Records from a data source
------

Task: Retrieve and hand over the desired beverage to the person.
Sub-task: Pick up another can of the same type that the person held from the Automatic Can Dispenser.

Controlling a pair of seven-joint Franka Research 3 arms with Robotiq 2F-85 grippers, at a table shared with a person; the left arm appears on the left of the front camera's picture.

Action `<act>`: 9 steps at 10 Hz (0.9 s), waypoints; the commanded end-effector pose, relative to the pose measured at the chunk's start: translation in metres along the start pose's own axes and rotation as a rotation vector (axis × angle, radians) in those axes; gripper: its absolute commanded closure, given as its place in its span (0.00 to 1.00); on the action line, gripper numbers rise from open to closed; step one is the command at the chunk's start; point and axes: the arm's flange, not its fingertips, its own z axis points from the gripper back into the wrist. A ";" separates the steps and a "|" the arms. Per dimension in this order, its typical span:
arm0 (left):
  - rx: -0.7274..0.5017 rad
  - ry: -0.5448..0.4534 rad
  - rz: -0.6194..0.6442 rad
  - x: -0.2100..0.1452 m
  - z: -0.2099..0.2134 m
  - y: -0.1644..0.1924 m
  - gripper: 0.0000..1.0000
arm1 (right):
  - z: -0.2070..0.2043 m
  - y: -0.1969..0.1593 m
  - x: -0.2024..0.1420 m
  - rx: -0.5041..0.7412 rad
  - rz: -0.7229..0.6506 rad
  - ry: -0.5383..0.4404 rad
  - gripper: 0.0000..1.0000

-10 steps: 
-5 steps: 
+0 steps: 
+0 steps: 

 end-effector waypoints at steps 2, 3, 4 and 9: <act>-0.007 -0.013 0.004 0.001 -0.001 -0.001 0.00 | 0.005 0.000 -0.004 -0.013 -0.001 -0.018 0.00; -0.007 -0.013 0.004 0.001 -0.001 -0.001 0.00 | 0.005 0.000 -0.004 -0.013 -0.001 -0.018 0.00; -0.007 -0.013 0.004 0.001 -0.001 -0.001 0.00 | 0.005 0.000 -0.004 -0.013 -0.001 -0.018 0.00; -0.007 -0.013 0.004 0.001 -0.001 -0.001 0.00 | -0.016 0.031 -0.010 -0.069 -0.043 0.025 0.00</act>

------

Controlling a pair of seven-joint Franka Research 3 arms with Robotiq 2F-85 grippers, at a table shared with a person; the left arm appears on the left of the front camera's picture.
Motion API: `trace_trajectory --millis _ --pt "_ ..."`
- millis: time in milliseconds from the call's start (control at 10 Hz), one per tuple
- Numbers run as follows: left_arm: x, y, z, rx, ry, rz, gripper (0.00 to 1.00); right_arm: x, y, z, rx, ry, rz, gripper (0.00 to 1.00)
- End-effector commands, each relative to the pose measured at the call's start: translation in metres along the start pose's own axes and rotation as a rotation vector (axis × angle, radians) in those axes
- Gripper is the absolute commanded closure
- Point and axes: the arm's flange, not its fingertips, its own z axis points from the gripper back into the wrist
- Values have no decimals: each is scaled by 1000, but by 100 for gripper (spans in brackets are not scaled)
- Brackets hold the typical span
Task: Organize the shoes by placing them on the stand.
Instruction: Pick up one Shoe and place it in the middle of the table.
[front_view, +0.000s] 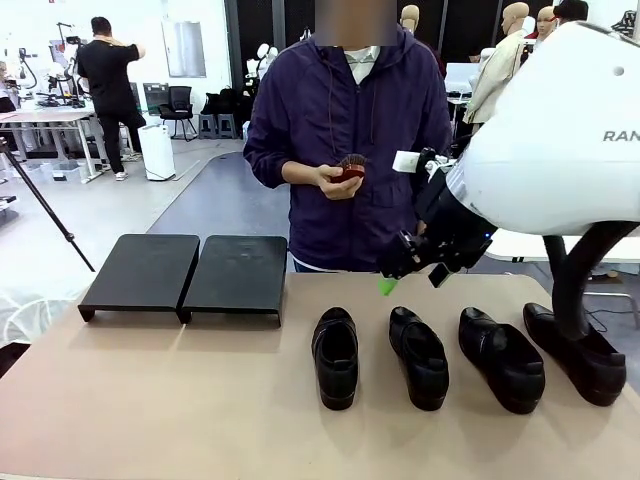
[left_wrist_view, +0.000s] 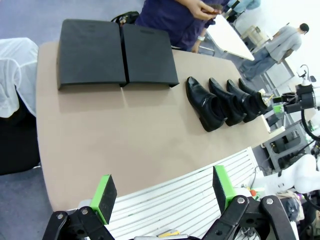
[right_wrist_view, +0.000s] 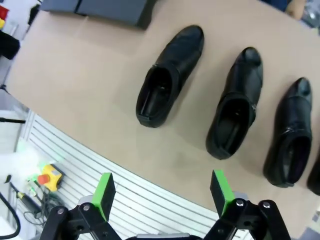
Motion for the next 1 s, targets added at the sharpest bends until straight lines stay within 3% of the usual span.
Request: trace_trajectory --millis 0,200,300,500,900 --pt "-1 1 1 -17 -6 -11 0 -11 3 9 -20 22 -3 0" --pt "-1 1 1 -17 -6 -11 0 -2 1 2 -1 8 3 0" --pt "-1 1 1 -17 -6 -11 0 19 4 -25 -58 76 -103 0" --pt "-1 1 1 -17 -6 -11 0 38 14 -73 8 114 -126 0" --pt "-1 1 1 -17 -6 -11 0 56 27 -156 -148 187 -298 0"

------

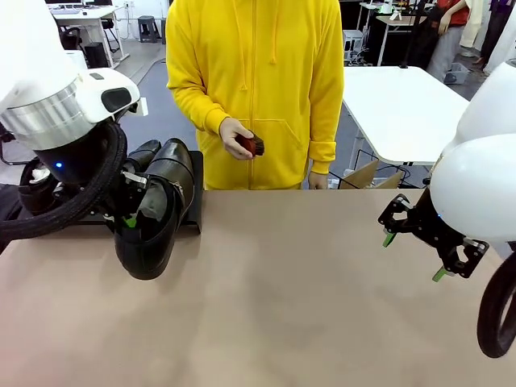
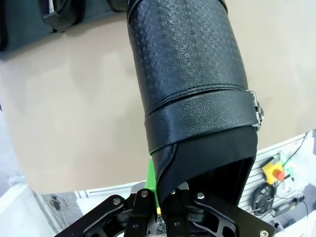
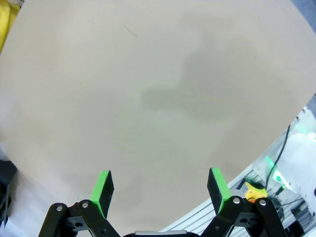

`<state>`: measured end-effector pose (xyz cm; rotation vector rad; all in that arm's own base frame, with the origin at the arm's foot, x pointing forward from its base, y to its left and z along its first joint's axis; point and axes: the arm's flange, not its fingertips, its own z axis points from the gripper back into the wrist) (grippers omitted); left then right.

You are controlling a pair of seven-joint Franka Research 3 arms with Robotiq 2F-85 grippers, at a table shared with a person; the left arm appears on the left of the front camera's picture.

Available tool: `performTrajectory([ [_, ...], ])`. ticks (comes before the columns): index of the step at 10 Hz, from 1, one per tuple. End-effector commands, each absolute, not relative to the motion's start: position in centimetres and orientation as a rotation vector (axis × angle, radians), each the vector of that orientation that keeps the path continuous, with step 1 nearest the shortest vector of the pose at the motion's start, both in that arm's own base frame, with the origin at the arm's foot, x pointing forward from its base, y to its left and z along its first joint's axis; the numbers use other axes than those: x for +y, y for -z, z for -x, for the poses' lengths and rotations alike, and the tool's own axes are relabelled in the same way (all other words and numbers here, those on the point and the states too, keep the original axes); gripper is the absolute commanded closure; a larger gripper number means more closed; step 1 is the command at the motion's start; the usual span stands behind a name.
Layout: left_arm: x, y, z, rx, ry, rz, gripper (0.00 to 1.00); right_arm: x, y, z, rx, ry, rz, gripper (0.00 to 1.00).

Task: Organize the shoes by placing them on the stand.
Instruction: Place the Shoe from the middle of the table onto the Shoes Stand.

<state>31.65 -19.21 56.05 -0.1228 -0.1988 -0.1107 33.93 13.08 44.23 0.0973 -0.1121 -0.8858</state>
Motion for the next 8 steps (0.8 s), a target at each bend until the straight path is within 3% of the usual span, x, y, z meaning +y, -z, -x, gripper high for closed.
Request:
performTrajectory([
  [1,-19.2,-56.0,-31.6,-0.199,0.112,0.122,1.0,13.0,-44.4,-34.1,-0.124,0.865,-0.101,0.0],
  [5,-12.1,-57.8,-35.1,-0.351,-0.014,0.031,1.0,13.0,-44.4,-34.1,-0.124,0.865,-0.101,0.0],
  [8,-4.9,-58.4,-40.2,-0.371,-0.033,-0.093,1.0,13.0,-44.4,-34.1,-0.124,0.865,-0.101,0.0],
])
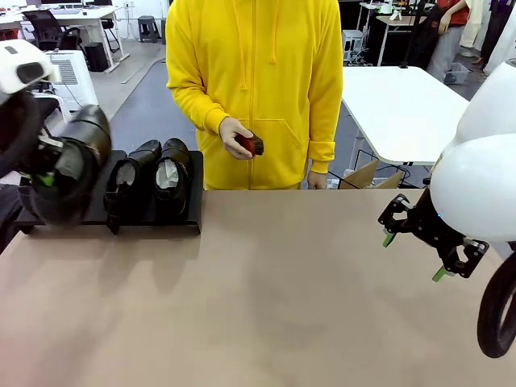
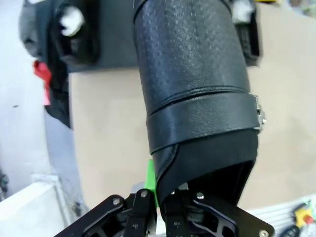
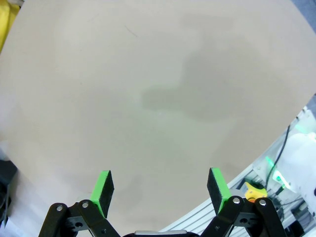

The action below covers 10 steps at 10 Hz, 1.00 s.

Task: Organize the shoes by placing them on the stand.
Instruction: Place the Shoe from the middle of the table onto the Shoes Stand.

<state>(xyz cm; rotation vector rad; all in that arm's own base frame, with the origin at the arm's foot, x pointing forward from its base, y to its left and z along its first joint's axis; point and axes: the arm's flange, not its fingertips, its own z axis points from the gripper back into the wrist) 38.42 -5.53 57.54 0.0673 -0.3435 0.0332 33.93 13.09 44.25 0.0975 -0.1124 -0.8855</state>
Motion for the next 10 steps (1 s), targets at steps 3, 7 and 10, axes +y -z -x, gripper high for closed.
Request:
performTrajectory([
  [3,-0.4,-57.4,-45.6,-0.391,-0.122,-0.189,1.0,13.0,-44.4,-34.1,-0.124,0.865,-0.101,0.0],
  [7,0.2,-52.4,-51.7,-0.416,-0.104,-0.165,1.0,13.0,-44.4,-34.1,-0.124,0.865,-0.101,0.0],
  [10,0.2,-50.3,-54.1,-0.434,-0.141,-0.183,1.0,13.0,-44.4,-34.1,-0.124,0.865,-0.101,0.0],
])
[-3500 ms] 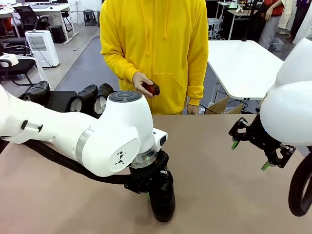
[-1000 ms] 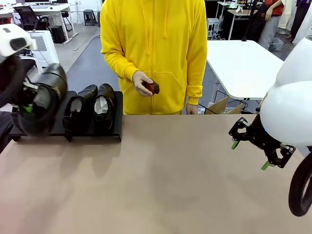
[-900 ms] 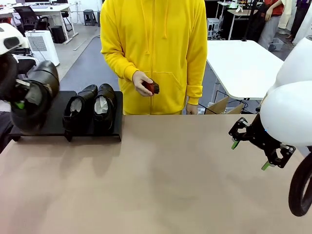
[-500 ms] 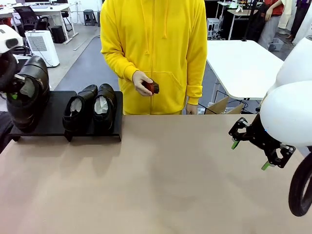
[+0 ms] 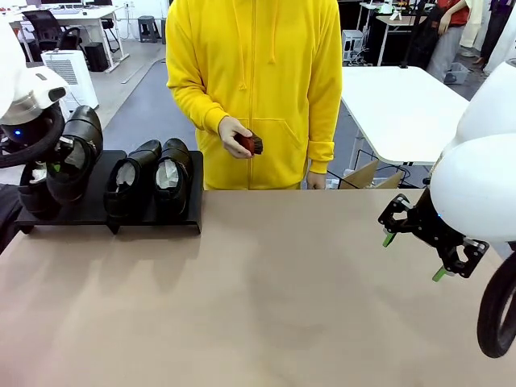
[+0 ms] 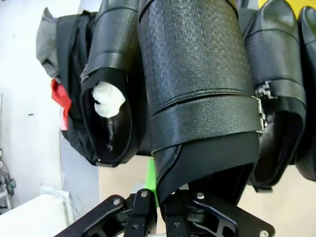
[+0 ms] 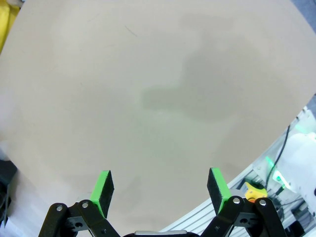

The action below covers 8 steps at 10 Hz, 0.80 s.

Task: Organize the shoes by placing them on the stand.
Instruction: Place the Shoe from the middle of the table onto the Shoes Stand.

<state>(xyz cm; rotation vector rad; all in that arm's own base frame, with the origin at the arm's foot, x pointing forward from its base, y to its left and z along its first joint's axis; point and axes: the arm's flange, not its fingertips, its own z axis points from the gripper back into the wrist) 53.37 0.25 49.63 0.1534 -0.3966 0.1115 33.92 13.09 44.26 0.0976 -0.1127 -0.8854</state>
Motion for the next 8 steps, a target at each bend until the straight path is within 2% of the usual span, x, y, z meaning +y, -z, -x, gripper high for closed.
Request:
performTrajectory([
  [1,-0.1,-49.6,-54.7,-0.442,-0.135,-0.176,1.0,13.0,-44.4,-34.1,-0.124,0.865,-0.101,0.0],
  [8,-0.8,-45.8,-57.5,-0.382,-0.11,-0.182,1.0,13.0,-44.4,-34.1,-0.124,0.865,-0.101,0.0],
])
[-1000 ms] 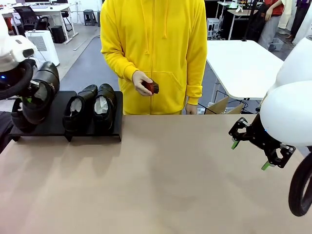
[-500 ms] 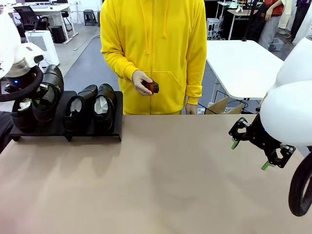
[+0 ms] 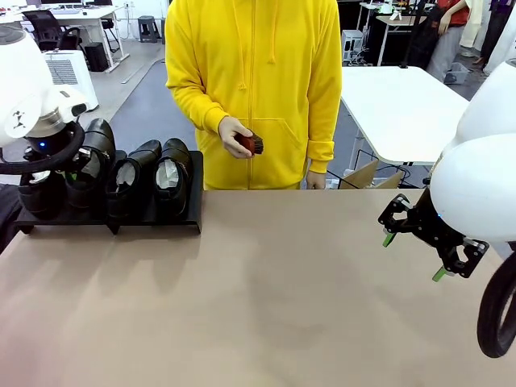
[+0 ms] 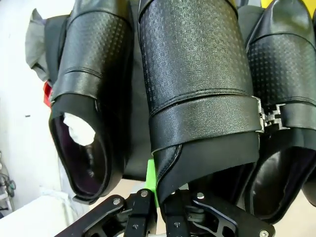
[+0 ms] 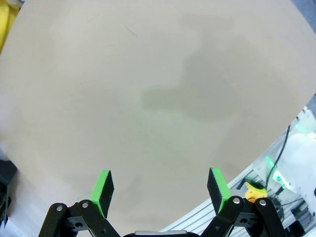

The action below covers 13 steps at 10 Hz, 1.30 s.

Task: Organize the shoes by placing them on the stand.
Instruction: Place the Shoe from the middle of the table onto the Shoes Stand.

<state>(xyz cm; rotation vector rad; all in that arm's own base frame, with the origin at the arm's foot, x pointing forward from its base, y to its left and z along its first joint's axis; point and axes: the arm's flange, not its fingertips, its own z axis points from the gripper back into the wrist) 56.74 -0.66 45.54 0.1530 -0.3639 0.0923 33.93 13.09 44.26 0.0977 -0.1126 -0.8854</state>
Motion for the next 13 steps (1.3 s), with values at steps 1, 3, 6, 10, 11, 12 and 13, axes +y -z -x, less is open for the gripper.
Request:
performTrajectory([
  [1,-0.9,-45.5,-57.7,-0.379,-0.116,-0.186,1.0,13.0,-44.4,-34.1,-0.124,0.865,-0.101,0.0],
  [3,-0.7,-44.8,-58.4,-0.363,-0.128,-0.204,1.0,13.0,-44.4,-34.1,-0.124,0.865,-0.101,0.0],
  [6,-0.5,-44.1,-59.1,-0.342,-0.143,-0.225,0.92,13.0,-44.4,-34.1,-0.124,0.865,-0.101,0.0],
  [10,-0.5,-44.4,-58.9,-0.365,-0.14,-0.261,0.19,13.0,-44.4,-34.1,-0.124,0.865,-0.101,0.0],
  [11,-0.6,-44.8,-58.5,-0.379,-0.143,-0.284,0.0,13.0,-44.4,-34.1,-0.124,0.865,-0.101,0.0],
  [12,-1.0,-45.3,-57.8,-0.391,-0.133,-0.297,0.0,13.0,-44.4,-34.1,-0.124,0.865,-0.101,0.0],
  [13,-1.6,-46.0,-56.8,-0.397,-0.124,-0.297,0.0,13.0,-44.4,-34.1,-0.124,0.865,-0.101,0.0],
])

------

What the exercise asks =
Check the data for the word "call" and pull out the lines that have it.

Solution to this problem =
- millis: time in milliseconds from the call's start (control at 10 Hz), one per tuple
- End-effector commands, each relative to the pose measured at the call's start: translation in metres along the start pose's own axes and rotation as a rotation vector (axis × angle, radians) in those axes

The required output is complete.